Senators voted 53-42 to approve Jones - the ATF's acting director since the fall of 2011 - shortly after he received the bare 60 votes needed to clear a key procedural hurdle.

All 54 members of the Democratic caucus voted to move forward with consideration of President Barack Obama's pick, along with six Republicans - New Hampshire's Kelly Ayotte, Maine's Susan Collins, South Carolina's Lindsey Graham, Illinois's Mark Kirk, Arizona's John McCain, and Alaska's Lisa Murkowski.

In a rarely seen and dramatic full court lobbying press on the Senate floor, a dozen or so senators from both parties at one point surrounded Murkowski, imploring her to either support or oppose the nomination.
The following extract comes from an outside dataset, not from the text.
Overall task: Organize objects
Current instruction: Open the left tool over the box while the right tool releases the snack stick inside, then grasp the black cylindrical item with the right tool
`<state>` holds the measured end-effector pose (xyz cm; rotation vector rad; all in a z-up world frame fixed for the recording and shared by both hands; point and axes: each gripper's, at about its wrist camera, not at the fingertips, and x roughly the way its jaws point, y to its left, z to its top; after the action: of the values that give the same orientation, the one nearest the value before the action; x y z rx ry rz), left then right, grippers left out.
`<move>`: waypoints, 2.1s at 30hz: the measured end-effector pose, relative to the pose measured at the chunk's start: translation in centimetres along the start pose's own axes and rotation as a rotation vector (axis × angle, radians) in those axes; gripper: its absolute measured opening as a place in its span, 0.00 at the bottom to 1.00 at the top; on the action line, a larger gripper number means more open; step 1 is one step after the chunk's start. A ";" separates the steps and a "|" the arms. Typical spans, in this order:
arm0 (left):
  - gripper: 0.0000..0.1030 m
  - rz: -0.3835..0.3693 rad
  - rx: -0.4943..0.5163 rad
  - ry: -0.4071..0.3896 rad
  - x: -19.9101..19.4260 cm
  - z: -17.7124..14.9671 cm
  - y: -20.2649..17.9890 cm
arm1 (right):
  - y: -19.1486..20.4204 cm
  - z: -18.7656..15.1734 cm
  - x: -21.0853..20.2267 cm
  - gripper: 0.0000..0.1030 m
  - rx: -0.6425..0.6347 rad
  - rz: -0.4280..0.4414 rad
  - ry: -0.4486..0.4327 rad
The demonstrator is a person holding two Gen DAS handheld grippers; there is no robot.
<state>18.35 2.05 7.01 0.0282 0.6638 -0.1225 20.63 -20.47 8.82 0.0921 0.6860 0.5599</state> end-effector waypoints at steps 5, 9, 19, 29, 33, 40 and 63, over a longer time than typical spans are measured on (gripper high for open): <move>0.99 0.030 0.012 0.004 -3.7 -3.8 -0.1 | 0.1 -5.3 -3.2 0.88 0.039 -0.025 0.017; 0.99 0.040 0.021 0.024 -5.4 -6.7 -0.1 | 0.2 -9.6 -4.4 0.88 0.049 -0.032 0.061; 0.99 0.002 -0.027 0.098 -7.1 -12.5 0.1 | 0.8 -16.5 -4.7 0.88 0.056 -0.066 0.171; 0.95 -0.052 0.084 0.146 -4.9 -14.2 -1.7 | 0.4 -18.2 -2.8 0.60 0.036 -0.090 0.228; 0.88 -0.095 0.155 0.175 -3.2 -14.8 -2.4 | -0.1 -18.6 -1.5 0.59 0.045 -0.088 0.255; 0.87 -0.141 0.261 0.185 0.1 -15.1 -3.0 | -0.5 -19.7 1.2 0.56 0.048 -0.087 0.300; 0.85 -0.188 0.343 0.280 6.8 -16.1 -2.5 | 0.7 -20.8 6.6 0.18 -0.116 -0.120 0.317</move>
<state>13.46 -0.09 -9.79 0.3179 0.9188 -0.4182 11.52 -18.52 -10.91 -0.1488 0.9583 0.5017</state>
At times, voices were raised and frustrations were evident. Democrats were one vote shy of the 60 needed to move the forward with the nomination, so they were desperate to persuade the independent-minded Alaskan to switch the "no" vote she had already cast to "yes."
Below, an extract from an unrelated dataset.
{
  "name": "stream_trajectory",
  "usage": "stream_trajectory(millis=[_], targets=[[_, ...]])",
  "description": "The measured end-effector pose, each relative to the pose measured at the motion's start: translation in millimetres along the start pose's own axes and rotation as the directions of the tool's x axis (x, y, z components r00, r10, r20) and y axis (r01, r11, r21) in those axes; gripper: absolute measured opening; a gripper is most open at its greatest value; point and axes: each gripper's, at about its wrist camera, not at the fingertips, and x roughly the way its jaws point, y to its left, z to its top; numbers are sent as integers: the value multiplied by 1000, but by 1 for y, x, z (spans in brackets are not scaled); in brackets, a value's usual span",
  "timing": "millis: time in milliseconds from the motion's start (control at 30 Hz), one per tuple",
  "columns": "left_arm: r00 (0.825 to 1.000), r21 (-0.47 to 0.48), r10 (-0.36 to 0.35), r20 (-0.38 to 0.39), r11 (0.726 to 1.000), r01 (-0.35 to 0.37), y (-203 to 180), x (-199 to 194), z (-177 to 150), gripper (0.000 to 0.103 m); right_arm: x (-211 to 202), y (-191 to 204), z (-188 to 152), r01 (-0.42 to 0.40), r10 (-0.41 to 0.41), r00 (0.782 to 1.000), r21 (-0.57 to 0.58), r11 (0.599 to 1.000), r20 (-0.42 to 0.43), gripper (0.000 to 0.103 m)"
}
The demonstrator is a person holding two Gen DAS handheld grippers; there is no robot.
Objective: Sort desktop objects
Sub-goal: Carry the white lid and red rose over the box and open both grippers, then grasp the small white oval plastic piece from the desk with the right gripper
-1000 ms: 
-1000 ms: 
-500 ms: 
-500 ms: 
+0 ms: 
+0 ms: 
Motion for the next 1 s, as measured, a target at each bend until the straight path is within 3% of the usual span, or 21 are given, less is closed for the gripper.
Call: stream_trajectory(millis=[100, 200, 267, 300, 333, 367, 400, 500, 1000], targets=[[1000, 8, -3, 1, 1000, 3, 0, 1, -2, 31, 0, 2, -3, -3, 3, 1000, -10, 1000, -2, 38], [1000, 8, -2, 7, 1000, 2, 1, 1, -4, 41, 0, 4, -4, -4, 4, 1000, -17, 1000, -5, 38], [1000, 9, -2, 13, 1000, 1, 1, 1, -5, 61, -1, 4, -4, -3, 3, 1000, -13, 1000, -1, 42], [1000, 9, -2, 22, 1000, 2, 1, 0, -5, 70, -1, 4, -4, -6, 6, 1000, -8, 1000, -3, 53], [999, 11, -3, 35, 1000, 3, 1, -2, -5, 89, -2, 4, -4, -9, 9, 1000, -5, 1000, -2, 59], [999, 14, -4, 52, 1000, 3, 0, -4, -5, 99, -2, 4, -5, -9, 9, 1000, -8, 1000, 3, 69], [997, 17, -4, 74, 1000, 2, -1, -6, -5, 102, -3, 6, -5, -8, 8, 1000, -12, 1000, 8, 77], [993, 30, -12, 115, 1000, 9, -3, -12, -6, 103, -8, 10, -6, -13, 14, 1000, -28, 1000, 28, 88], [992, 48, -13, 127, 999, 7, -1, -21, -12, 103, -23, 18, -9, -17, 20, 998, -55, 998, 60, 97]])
After about 30 minutes of heated discussion, Collins broke the logjam by slipping into the middle of the group, putting her arm around Murkowski and whisking her off the floor for relief and private conversation.

About 15 minutes later, Murkowski returned to the floor and told the clerk she would change her vote.

"Lisa's just a friend of mine," Collins told reporters. "I thought we'd have just a nice little chat about what we had to eat last night for dinner."

More seriously, Collins noted, "I was concerned that she was being pummeled by both sides, and thought she might need a little break."

Collins, a rare GOP moderate, said that while she has concerns about Jones, she believes "the way to express those concerns is to vote no on (the actual) nomination rather than voting no" on a procedural matter.

"I think that there are too many filibusters in the Senate," Collins said. "We need to move forward on bills and on nominations and let the Senate work its will."

After Murkowski flipped, Senate leaders held the vote open for several hours, waiting for North Dakota Democrat Heidi Heitkamp to return to Capitol Hill and provide the critical 60th vote needed to proceed.

"It was close," said Sen. Amy Klobuchar, D-Minnesota. "There were a lot of discussions" on the Senate floor about how to find 60 votes. "Sometimes that all gets done ahead of time. This time it was there for the world to see."

In addition to serving as ATF director, Jones, 56, also currently serves as U.S. attorney in Minnesota.

Sen. Chuck Grassley, R-Iowa, was one of the leading congressional opponents of Jones's nomination. Among other things, Grassley expressed concern over Jones's handling of a pair of whistle-blower complaints as U.S. attorney.

Congressional Republicans have also become increasingly concerned about the role of the ATF as the issue of the gun-related violence has become more politically polarizing. Jones's prospects received a boost when the National Rifle Association - always a powerful voice in GOP politics - declined to oppose his nomination.

In a statement released after the vote, Obama welcomed the Senate's final approval but accused Republicans of playing politics and delaying the process.

"For nearly seven years, Senate Republicans had refused to confirm an ATF director - not because they thought the nominees weren't qualified, but because they put politics ahead of the agency's law enforcement mission," he said. "I applaud Senator Reid, Senator Leahy, Senator Klobuchar, and the bipartisan group of senators who broke through that gridlock to give Todd Jones the up or down vote he deserved."